• _About this task_: Up to and including the final line, please copy every line exactly, starting from the one that contains "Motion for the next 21" in the material below.
##### Dataset records
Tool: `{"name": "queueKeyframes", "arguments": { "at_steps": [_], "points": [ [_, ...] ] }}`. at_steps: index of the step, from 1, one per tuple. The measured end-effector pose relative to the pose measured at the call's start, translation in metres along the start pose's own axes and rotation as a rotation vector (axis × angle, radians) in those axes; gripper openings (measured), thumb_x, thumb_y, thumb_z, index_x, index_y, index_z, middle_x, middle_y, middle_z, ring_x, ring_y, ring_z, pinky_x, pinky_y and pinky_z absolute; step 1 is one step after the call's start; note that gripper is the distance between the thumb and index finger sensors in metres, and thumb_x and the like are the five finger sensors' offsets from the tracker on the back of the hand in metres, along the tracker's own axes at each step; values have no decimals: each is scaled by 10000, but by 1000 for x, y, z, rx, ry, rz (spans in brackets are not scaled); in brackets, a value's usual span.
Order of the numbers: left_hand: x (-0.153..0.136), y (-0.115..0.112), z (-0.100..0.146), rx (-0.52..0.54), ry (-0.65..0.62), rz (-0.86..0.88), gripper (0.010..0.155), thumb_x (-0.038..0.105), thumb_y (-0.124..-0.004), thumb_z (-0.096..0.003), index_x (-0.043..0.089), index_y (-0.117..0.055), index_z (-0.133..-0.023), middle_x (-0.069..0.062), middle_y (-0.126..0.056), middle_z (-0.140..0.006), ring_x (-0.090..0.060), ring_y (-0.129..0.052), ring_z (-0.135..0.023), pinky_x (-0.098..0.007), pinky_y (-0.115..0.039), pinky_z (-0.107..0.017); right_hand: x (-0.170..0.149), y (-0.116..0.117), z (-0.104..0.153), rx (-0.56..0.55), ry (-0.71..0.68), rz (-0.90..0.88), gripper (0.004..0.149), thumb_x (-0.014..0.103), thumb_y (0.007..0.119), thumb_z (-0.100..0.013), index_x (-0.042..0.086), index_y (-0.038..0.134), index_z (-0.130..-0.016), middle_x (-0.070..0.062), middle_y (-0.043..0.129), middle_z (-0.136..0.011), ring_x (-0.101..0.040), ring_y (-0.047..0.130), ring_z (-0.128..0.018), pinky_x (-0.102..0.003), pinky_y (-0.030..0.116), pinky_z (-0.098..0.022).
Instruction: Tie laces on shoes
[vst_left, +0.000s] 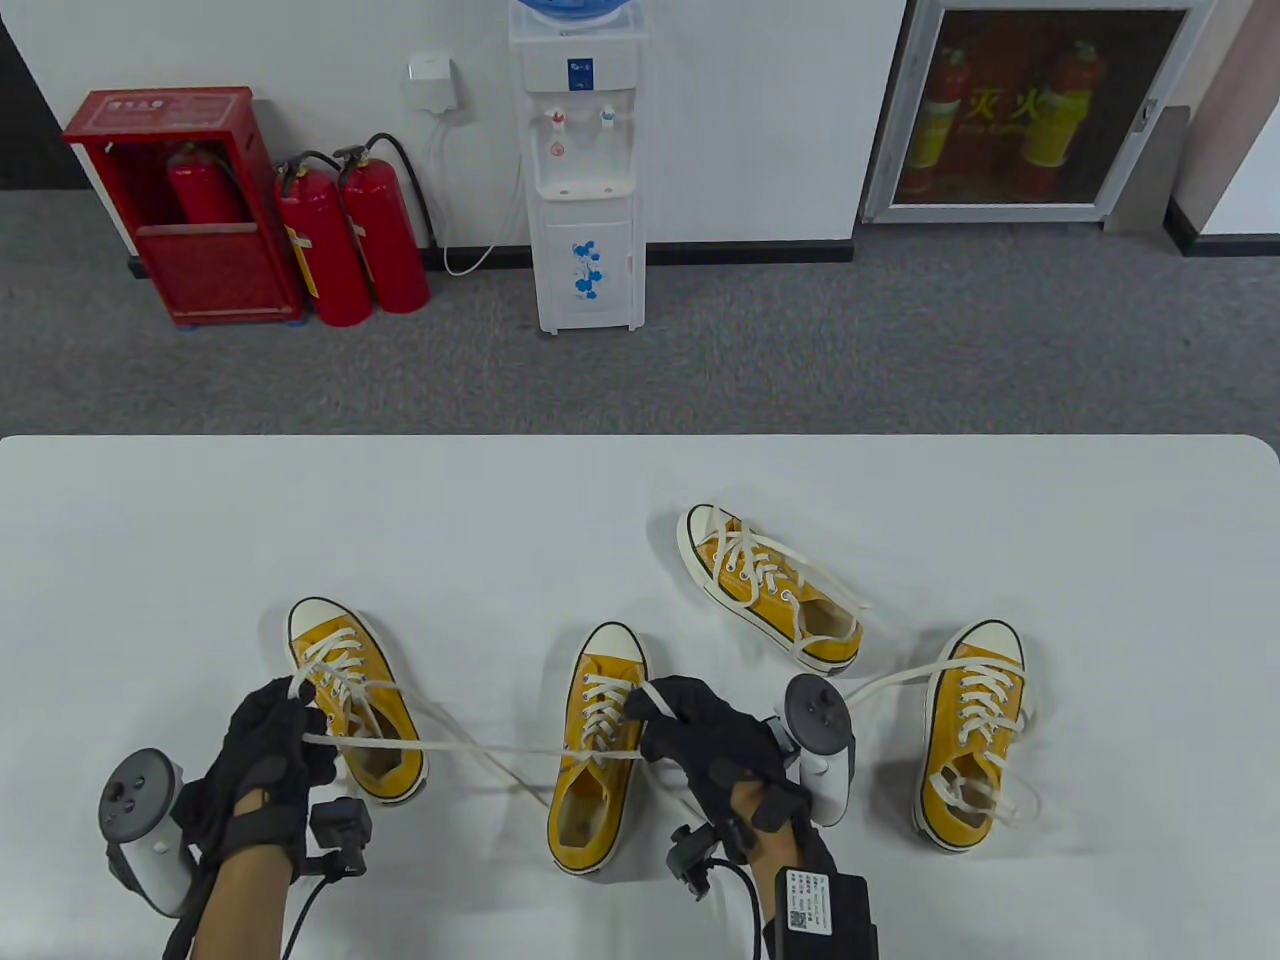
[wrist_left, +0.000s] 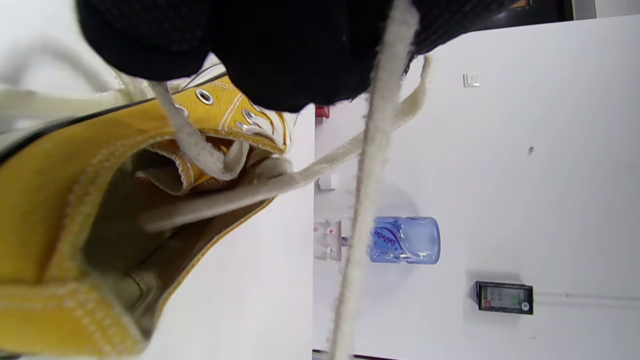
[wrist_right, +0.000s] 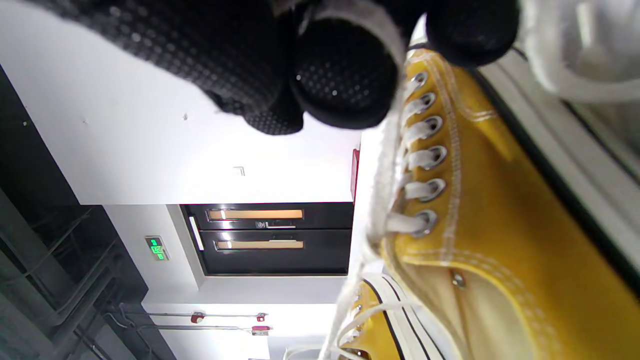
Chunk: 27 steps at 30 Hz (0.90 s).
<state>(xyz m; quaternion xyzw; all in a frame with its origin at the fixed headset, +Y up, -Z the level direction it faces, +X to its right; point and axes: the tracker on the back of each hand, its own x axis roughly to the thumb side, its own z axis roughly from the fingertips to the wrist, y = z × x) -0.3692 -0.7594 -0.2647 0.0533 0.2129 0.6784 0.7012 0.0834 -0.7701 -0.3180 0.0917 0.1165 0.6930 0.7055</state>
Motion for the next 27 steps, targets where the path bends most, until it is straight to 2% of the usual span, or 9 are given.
{"name": "queueKeyframes", "arguments": {
  "at_steps": [3, 8, 16, 19, 27],
  "points": [
    [5, -1, 2, -10, -25, 9, 447, 410, -691, -520, 275, -691, -945, 48, -929, -688, -120, -1009, -314, -430, -886, -383, 9, 8, 1, 7, -23, 113, 460, 246, 796, -460, 86, 797, -891, -93, 625, -1002, -160, 884, -581, -574, 633, -598],
    [21, -9, 11, -88, -90, 93, 454, 411, -693, -521, 280, -676, -955, 55, -921, -722, -58, -1061, -268, -376, -943, -326, 23, 27, 1, 13, -71, 283, 490, 229, 791, -455, 91, 762, -924, -96, 559, -1031, -176, 864, -560, -539, 663, -578],
    [49, -31, 27, -268, -187, 183, 497, 412, -693, -524, 279, -611, -995, 61, -885, -794, -63, -1154, -454, -376, -975, -362, 42, 61, -3, -16, -137, 590, 519, 209, 786, -448, 128, 746, -960, -81, 454, -1059, -180, 817, -566, -503, 668, -560],
    [60, -45, 35, -368, -215, 240, 517, 402, -690, -527, 270, -576, -1014, 50, -855, -828, -96, -1149, -529, -395, -965, -398, 46, 77, -6, 21, -135, 733, 544, 212, 781, -447, 153, 720, -985, -64, 412, -1066, -173, 797, -581, -502, 645, -580],
    [88, -71, 58, -517, -343, 256, 531, 406, -681, -528, 280, -553, -1027, 59, -838, -846, -115, -1148, -561, -400, -963, -410, 49, 97, -7, 19, -147, 869, 570, 194, 791, -436, 165, 707, -999, -57, 406, -1071, -190, 785, -593, -539, 579, -621]
  ]
}}
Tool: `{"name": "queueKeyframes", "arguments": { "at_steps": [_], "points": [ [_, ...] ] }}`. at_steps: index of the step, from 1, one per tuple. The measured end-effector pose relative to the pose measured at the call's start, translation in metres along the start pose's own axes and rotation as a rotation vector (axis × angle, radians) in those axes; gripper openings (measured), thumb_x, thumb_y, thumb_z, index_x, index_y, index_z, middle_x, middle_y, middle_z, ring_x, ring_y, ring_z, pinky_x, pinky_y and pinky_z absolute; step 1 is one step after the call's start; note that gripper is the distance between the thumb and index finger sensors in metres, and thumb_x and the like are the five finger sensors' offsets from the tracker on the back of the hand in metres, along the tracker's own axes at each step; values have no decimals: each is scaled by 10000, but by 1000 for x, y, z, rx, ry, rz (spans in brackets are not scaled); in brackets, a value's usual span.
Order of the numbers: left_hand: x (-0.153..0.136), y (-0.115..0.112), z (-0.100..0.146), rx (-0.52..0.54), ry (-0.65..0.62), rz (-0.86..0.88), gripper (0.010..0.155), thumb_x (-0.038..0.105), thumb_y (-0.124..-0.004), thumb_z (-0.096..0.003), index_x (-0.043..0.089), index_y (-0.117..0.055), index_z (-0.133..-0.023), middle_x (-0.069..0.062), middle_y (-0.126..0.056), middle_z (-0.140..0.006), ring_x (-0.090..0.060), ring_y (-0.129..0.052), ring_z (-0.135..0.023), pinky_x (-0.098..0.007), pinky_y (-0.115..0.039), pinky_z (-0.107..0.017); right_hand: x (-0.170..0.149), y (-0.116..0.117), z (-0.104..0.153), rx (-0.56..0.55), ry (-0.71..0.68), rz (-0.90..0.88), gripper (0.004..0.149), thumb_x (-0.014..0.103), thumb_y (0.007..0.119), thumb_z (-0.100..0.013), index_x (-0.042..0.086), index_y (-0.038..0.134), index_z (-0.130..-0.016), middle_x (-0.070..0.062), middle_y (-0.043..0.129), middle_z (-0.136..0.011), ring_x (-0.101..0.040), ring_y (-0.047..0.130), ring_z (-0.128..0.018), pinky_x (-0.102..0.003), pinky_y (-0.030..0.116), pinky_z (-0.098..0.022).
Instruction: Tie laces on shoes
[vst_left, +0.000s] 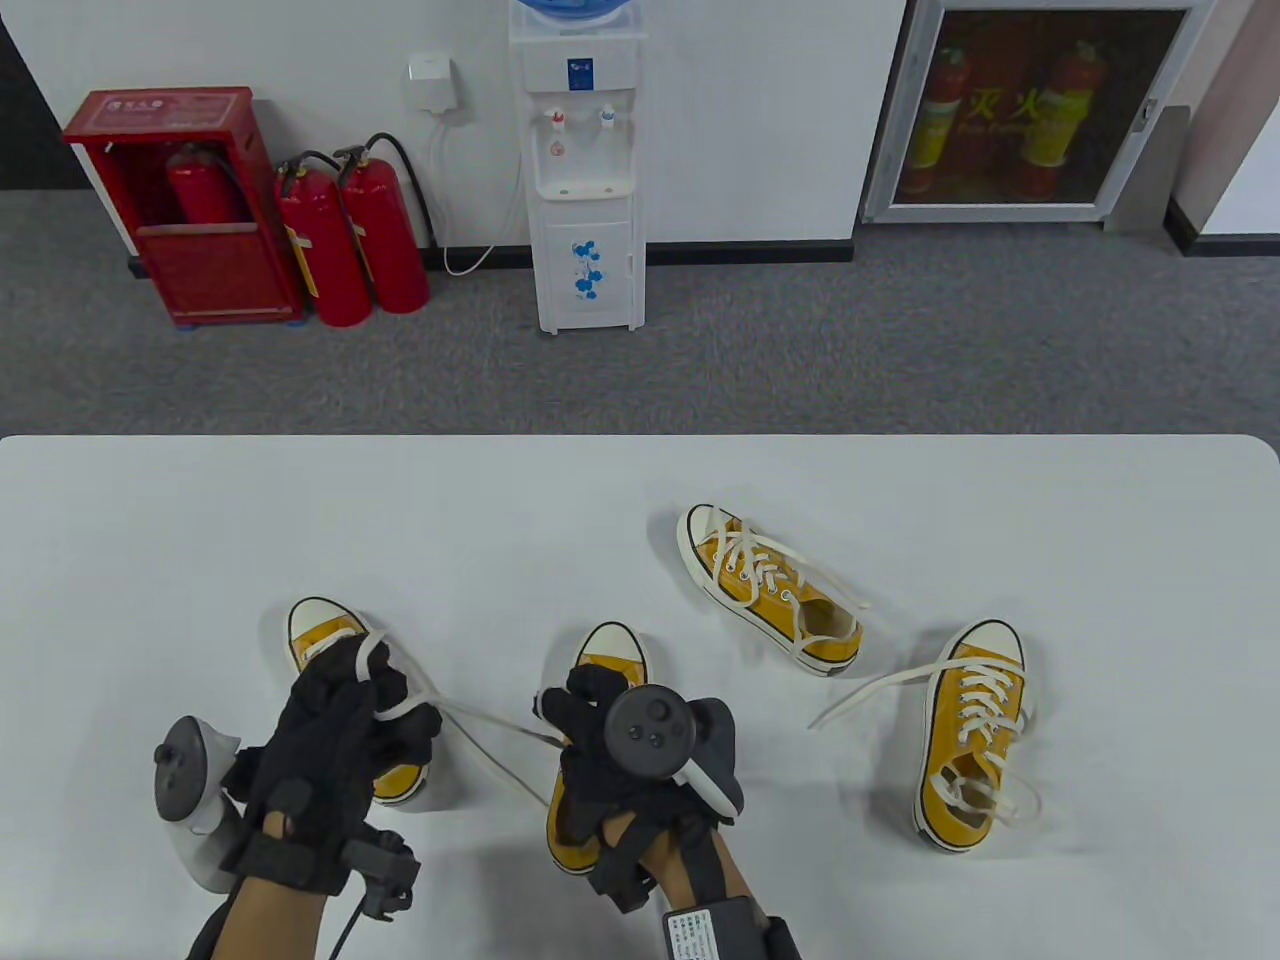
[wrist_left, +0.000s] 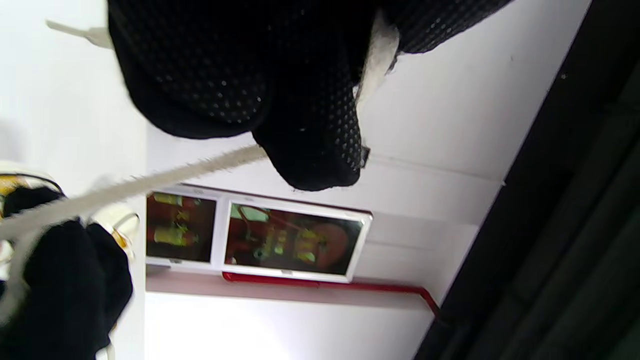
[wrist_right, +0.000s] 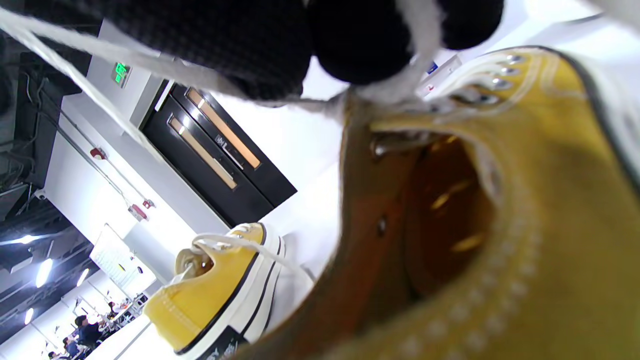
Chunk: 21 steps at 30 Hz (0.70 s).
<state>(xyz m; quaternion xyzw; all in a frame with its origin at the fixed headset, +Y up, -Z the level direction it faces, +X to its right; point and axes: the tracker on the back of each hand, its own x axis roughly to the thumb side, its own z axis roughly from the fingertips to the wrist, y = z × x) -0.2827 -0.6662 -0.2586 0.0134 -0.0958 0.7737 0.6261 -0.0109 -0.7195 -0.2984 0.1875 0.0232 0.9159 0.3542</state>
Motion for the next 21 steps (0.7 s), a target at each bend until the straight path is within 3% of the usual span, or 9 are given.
{"name": "queueKeyframes", "arguments": {
  "at_steps": [8, 16, 21],
  "points": [
    [5, -26, -15, -161, -25, 38, 543, 409, -692, -533, 296, -543, -1043, 62, -832, -864, -148, -1115, -631, -434, -924, -476, 11, 4, 5, 21, -50, 133, 536, 167, 793, -416, 217, 798, -950, -45, 511, -1048, -201, 790, -584, -562, 546, -638],
    [-15, -28, -37, -113, 61, -15, 585, 377, -733, -530, 300, -506, -1064, 42, -779, -923, -203, -1025, -800, -492, -844, -595, 10, 2, 13, 8, -110, 111, 507, 71, 767, -378, 293, 975, -783, -10, 662, -999, -230, 784, -617, -603, 438, -657],
    [-41, -27, -49, -106, 153, -52, 594, 365, -745, -528, 307, -502, -1067, 43, -769, -935, -209, -997, -845, -507, -814, -633, 2, -4, 14, 10, -134, -17, 493, 64, 769, -379, 323, 1022, -714, 1, 695, -986, -231, 787, -641, -622, 421, -669]
  ]
}}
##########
• _Completed exercise_:
Motion for the next 21 steps (0.7 s), a target at each bend until the straight path is within 3% of the usual span, or 9 are given.
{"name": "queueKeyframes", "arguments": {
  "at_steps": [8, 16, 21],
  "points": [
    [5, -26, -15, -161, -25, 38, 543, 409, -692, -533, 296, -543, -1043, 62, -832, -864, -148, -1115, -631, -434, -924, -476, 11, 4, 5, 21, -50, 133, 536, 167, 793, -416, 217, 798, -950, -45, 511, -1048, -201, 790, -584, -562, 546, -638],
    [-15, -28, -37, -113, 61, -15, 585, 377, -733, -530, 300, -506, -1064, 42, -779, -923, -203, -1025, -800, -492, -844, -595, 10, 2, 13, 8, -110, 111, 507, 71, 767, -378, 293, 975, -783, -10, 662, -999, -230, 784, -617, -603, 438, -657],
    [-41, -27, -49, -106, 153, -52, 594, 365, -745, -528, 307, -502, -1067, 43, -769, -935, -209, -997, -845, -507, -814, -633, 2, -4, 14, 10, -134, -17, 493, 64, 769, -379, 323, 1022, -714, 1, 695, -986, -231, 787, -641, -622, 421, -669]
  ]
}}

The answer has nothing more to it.